> _WHAT IS REQUIRED_:
All lines holding the word "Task" are to be copied from the records beneath.

*** RECORDS FOR PROCESSING ***

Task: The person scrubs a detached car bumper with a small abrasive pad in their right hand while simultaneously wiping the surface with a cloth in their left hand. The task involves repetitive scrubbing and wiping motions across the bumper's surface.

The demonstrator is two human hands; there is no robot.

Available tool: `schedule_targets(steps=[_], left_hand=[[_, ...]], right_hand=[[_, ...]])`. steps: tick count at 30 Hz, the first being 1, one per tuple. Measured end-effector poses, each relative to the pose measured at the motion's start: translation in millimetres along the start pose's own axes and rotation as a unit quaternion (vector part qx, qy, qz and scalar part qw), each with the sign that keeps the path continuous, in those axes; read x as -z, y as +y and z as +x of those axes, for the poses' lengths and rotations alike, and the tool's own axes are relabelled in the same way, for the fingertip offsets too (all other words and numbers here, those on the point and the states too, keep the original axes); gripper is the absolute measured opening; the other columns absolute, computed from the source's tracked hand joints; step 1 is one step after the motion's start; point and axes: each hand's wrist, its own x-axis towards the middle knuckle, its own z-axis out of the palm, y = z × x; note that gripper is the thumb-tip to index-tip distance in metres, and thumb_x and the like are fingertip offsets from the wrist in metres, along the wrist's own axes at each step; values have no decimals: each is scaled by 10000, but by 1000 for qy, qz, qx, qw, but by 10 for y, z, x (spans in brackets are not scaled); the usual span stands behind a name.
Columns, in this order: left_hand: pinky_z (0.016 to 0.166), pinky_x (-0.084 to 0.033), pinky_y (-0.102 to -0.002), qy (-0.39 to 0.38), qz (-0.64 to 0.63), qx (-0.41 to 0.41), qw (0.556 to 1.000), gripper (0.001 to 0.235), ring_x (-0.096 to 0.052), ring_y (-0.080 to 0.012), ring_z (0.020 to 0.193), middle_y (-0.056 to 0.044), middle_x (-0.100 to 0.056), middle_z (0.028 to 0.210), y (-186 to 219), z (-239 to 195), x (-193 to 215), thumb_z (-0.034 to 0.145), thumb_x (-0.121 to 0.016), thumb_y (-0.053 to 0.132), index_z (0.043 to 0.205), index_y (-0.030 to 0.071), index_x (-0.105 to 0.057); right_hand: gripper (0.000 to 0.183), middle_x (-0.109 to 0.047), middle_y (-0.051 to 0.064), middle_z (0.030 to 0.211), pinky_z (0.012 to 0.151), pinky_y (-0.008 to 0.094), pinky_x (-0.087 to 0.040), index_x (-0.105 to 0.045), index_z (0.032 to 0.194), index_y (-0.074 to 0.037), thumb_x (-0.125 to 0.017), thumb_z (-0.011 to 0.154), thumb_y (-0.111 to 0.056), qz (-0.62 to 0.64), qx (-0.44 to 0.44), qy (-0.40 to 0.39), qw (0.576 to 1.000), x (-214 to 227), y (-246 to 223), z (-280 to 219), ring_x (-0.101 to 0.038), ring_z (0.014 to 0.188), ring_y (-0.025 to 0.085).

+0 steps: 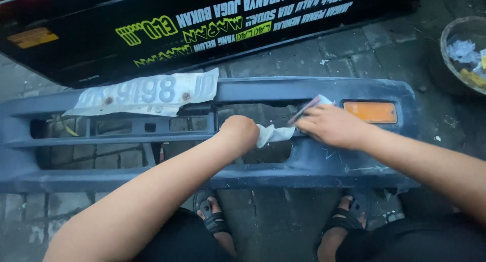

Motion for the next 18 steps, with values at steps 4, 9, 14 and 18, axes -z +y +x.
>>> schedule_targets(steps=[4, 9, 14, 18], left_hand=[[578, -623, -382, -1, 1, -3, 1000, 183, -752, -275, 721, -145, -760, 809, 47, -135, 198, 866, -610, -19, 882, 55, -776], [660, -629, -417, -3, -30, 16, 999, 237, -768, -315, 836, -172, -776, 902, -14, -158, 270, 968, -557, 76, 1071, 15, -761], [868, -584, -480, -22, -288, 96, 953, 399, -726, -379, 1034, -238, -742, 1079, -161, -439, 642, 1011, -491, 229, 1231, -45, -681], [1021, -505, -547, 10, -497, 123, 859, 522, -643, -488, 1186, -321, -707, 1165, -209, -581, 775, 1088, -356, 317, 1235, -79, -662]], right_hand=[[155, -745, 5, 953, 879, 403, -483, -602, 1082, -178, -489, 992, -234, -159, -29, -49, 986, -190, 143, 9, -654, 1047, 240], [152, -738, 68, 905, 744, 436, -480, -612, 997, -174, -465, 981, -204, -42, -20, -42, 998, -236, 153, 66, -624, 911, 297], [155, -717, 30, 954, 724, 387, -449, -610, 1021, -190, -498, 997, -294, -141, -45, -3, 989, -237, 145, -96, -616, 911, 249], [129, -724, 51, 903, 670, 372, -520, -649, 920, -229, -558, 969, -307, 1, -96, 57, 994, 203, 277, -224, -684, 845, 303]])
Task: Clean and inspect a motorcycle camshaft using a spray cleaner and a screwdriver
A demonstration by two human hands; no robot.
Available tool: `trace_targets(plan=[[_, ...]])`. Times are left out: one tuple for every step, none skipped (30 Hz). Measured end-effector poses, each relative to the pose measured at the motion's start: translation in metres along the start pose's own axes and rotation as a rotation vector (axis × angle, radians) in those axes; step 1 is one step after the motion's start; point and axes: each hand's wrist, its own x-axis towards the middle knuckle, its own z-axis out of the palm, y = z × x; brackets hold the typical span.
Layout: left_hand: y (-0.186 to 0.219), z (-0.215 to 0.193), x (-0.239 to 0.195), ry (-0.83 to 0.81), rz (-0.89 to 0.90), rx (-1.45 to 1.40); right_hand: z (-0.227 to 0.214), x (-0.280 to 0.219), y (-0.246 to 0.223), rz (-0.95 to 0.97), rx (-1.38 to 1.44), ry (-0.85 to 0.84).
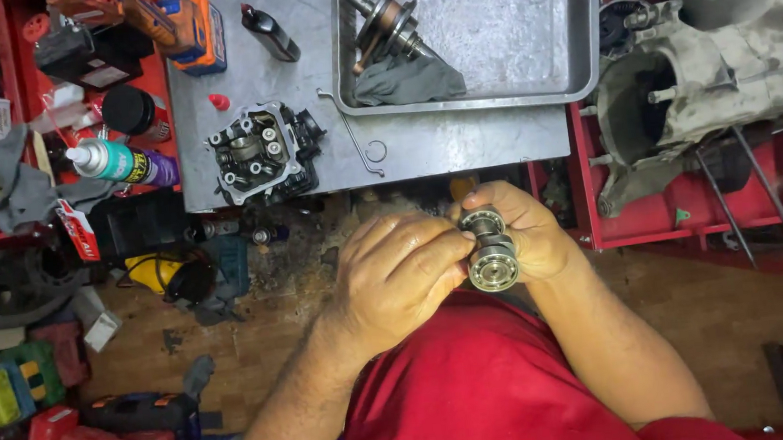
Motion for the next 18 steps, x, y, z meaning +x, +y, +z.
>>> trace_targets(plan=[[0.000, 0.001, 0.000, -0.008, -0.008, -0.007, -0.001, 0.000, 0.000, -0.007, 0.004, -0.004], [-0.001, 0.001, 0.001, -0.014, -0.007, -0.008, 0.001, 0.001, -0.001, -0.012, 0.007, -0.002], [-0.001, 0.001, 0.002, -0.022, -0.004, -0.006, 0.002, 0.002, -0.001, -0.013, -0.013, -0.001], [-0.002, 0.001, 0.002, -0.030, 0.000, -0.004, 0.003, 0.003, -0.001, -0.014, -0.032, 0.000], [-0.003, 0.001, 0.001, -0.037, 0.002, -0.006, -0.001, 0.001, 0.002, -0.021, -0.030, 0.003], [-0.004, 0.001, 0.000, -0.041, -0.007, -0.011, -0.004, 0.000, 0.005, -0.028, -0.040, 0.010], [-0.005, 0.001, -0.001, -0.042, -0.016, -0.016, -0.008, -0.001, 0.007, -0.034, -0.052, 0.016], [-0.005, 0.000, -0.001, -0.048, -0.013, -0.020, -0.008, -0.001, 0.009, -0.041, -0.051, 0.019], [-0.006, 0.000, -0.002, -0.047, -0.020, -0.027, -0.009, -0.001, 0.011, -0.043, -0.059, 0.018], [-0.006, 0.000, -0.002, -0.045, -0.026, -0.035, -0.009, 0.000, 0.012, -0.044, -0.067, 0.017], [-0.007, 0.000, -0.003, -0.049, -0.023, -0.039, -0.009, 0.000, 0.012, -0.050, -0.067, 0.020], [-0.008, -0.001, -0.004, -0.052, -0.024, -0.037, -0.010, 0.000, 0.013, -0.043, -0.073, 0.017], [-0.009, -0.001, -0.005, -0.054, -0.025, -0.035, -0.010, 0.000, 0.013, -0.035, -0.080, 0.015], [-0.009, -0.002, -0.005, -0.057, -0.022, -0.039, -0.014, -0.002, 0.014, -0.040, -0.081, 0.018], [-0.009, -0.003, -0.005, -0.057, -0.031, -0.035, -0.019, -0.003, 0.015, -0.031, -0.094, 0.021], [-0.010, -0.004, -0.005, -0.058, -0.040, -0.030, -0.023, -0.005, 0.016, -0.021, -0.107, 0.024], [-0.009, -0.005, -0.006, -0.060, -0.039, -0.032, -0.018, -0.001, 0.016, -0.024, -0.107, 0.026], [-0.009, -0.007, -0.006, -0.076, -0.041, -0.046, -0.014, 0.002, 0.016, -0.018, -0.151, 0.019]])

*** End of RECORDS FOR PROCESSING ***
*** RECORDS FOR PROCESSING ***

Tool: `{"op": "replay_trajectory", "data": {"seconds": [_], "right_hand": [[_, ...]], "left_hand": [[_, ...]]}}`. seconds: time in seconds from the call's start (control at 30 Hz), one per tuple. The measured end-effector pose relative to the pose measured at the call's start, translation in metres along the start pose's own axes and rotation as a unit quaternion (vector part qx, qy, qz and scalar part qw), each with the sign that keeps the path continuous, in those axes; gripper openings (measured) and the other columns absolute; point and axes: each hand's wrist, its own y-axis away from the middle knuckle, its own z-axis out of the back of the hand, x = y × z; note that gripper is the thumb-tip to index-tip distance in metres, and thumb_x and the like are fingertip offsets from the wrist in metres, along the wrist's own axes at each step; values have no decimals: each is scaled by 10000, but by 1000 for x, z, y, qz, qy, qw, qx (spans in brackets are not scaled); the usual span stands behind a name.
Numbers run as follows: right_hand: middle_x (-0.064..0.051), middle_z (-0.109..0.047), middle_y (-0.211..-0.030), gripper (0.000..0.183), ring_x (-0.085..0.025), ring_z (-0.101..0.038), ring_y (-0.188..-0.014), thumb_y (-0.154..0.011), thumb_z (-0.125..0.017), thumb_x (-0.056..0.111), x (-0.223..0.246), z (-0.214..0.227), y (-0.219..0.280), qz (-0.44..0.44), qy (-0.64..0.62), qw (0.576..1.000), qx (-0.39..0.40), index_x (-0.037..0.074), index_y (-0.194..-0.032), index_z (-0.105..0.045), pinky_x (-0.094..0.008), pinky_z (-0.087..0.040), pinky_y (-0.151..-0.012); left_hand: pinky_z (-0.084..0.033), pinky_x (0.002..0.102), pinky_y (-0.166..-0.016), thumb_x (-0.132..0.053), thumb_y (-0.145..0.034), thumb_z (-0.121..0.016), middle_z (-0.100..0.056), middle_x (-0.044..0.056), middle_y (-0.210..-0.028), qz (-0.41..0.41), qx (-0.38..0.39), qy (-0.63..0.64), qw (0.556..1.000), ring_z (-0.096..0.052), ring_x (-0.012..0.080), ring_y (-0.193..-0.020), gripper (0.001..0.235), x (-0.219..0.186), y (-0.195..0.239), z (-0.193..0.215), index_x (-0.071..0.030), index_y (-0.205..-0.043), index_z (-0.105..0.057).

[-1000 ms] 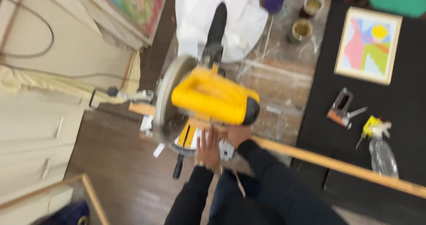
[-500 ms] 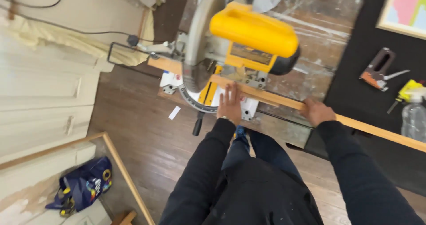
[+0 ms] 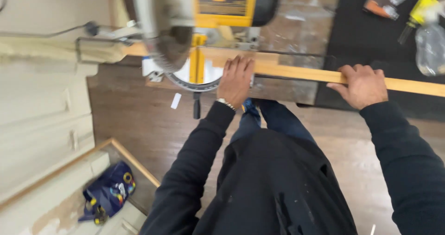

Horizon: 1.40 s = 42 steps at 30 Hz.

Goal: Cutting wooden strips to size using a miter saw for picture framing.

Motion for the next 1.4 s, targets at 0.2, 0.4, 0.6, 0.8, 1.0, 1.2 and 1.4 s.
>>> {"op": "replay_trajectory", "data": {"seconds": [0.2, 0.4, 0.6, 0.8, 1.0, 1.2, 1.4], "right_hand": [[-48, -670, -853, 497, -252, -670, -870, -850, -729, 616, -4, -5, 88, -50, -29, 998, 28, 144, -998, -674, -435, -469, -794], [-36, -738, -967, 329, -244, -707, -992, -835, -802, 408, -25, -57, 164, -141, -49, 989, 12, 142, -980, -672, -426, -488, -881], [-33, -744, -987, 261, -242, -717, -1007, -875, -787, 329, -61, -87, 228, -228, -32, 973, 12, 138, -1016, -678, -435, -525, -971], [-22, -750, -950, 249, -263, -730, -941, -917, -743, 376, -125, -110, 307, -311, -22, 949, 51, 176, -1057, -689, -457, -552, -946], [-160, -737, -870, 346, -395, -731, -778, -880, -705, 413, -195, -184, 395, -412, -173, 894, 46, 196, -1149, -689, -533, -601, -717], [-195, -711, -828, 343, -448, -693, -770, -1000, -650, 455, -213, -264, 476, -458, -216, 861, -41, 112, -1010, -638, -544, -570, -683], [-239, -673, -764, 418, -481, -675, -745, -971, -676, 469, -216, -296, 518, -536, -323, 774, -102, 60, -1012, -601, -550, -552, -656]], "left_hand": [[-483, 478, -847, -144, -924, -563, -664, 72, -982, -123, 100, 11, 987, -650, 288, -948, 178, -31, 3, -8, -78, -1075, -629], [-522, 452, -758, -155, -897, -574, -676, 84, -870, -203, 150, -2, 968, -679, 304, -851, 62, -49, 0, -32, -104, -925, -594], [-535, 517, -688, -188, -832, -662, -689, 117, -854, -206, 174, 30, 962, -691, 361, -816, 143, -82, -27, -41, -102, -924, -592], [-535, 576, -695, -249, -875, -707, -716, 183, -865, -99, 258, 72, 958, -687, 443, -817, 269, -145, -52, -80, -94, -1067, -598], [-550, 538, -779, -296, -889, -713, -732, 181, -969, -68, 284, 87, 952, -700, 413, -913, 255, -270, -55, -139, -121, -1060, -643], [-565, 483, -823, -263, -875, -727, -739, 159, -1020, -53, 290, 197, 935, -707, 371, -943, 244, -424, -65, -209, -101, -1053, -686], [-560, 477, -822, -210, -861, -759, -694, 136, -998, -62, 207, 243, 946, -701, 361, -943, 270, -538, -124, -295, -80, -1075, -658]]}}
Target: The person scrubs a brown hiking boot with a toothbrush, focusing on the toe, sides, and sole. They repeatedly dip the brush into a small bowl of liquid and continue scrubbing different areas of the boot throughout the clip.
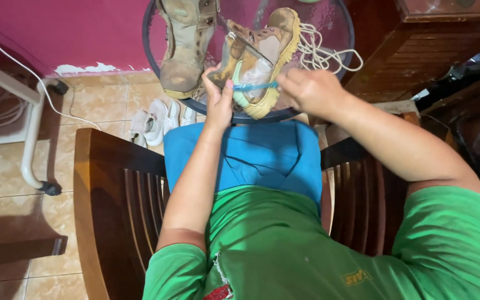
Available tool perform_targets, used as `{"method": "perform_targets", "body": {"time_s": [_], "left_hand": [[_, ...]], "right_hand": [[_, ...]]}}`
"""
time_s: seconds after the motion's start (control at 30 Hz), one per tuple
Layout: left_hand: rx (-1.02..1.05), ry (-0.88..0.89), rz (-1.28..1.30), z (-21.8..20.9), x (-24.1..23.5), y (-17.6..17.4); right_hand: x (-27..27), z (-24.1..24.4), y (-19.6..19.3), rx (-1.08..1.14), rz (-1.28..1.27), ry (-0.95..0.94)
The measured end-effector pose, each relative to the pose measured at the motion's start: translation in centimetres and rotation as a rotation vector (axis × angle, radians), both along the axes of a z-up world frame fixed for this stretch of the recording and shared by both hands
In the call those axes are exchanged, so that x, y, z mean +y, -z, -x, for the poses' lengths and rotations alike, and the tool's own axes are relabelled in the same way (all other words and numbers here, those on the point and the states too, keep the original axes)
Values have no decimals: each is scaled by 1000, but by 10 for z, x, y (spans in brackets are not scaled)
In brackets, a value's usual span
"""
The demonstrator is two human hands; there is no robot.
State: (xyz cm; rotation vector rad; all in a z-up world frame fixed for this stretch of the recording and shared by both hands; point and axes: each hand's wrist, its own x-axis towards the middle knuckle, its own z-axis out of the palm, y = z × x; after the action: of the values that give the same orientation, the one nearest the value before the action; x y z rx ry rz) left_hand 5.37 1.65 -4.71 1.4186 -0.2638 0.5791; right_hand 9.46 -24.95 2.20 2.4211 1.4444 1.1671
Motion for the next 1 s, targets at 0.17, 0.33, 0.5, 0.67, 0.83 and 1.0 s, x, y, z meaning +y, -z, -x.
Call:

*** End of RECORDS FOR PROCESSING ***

> _SOLUTION TO THIS EXERCISE_:
Task: The person scrubs a detached car bumper with a small abrasive pad in their right hand while simultaneously wiping the surface with a cloth in their left hand. The task involves repetitive scrubbing and wiping motions across the bumper's surface.
Task: Clean and inspect a motorcycle camshaft using a spray cleaner and a screwdriver

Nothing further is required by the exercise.